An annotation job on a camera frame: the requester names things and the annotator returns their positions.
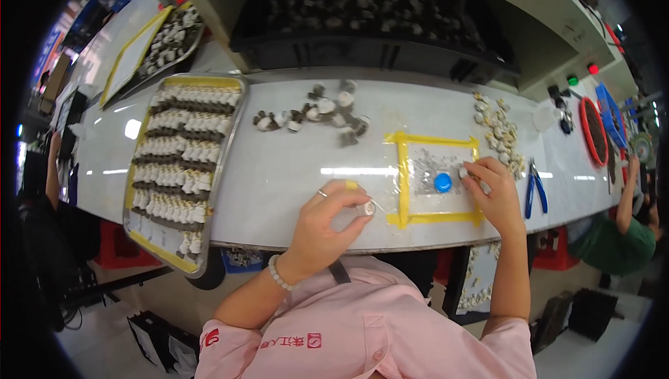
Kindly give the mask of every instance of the blue bottle cap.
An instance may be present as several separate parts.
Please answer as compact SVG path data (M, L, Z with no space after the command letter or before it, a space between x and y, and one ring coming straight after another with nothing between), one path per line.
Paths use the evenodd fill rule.
M446 173L439 173L437 177L434 178L434 188L437 189L439 193L446 193L451 190L451 176Z

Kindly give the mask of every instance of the plier handle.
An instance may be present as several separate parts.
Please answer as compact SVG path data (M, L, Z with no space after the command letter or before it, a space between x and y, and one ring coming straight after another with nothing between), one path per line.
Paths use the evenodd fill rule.
M546 191L544 191L543 183L541 183L541 178L537 172L534 157L530 158L528 180L527 198L525 200L525 219L530 219L530 216L532 215L532 199L534 198L535 181L537 184L537 190L539 191L539 198L541 199L541 210L543 210L543 213L545 214L548 213L548 200L546 199Z

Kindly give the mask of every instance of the white table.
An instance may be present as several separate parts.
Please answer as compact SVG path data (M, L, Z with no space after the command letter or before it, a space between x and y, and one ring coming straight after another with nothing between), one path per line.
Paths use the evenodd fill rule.
M78 82L104 87L123 44L157 12L157 0L131 3L137 6L121 10L82 53L74 76ZM233 68L222 48L210 42L199 50L191 71L224 73ZM253 116L261 109L301 109L314 79L325 82L329 94L336 93L334 79L340 77L358 80L354 114L371 118L371 127L360 144L340 148L337 129L321 124L305 123L298 133L287 130L262 133L252 125ZM456 85L432 76L369 69L316 69L255 74L248 78L251 86L246 110L228 158L229 165L223 172L213 244L261 249L288 247L299 207L331 177L356 179L382 206L392 207L393 195L389 192L394 189L393 177L365 174L383 173L397 166L395 146L383 144L384 133L405 130L444 138L473 136L480 140L481 157L496 156L488 149L484 128L473 121L472 91L481 91L491 99L503 97L511 105L509 120L518 124L518 151L534 157L542 176L548 214L541 213L536 196L532 217L526 221L528 231L540 231L591 215L620 200L622 175L616 177L617 186L609 194L606 168L596 167L587 152L575 98L569 105L576 130L565 136L557 126L541 134L534 130L532 111L547 105L537 105L490 87ZM589 84L581 83L576 90L594 98ZM148 86L105 111L94 106L84 114L82 124L90 129L90 135L79 141L76 151L78 207L115 223L122 222L123 195L136 131L155 89L155 84ZM516 186L524 208L526 178ZM334 223L342 226L350 218L351 215L342 215ZM497 236L487 221L479 227L462 222L415 224L399 230L389 226L378 212L350 251L453 247L486 242Z

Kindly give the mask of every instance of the white plastic cup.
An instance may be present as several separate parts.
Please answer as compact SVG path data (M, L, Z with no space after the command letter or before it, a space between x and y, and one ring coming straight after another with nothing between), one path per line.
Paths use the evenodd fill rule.
M543 107L532 114L532 122L539 132L544 132L564 117L564 111L556 107Z

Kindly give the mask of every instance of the bracelet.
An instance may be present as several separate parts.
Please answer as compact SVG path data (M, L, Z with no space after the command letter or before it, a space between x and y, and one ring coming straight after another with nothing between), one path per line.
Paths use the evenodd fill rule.
M284 282L283 279L281 279L281 277L279 276L279 273L276 273L275 264L276 264L276 261L277 261L278 258L279 258L278 254L275 254L272 257L270 257L270 264L269 264L268 267L270 268L270 273L272 274L272 277L274 278L274 280L276 280L276 283L281 285L281 287L284 288L285 290L287 290L289 292L293 291L293 290L296 290L299 287L298 285L293 285L293 286L289 285L288 283Z
○ ○ ○ ○
**What is expected:**
For the data above, return an exact copy that contains no pictures.

**Exercise output:**
An annotation job on a camera frame: the requester names things and the annotator returns their positions.
Kindly give the mask of every instance of the blue bottle cap.
An instance may be present as several separate parts.
Please answer as compact SVG path data (M, L, Z with no space after the command letter or before it, a space between x and y, and one ring coming straight after another with nothing between), one path per line.
Paths use the evenodd fill rule.
M446 173L439 173L437 177L434 178L434 188L437 189L439 193L446 193L451 190L451 176Z

Kindly give the mask of every instance of the plier handle.
An instance may be present as several separate parts.
Please answer as compact SVG path data (M, L, Z with no space after the command letter or before it, a space between x and y, and one ring coming straight after another with nothing between), one path per line.
Paths use the evenodd fill rule.
M546 191L544 191L543 183L541 183L541 178L537 172L534 157L530 158L528 180L527 198L525 200L525 219L530 219L530 216L532 215L532 199L534 198L535 181L537 184L537 190L539 191L539 198L541 199L541 210L543 210L543 213L545 214L548 213L548 200L546 199Z

Kindly give the mask of every instance of the white table.
An instance may be present as several separate parts.
Please answer as compact SVG path data (M, L, Z with no space after the command letter or before it, a space between x and y, and one ring coming straight after another with nothing between), one path per line.
Paths use the evenodd fill rule.
M78 82L104 87L123 44L157 12L157 0L131 3L137 6L121 10L82 53L74 76ZM233 68L222 48L210 42L199 50L191 71L224 73ZM253 116L261 109L301 109L314 79L325 82L329 94L336 93L334 79L340 77L358 80L354 114L371 118L371 127L360 144L340 148L337 129L321 124L305 123L298 133L287 130L262 133L252 125ZM456 85L432 76L369 69L316 69L255 74L248 78L251 86L246 110L228 158L229 165L223 172L213 244L261 249L288 247L299 207L331 177L356 179L382 206L392 207L393 195L389 192L394 189L393 177L365 174L383 173L397 166L395 146L383 144L384 133L405 130L444 138L473 136L480 140L481 157L496 156L488 149L484 128L473 121L472 91L481 91L491 99L503 97L511 105L509 120L518 124L518 151L534 157L542 176L548 214L541 213L536 196L532 217L526 221L528 231L540 231L591 215L620 200L622 175L616 177L617 186L609 194L606 168L596 167L587 152L575 98L569 105L576 130L565 136L557 126L541 134L534 130L532 111L547 105L537 105L490 87ZM589 84L581 83L576 90L594 98ZM148 86L105 111L94 106L84 114L82 124L90 129L90 135L79 141L76 151L78 207L115 223L122 222L123 195L136 131L155 89L155 84ZM516 186L524 208L526 178ZM334 223L342 226L350 218L351 215L342 215ZM497 236L487 221L479 227L462 222L415 224L399 230L389 226L378 212L350 251L453 247L486 242Z

Kindly give the mask of every instance of the white plastic cup.
An instance may be present as several separate parts.
Please answer as compact SVG path data (M, L, Z with no space after the command letter or before it, a space between x and y, and one ring coming straight after another with nothing between), one path per line.
Paths use the evenodd fill rule.
M543 107L532 114L532 122L539 132L544 132L564 117L564 111L556 107Z

Kindly give the mask of every instance of the bracelet.
An instance may be present as several separate parts.
Please answer as compact SVG path data (M, L, Z with no space after the command letter or before it, a space between x and y, and one ring coming straight after another with nothing between), one path per line.
Paths use the evenodd fill rule.
M284 282L283 279L281 279L281 277L279 276L279 273L276 273L275 264L276 264L276 261L277 261L278 258L279 258L278 254L275 254L272 257L270 257L270 264L269 264L268 267L270 268L270 273L272 274L272 277L274 278L274 280L276 280L276 283L281 285L281 287L284 288L285 290L287 290L289 292L293 291L293 290L296 290L299 287L298 285L293 285L293 286L289 285L288 283Z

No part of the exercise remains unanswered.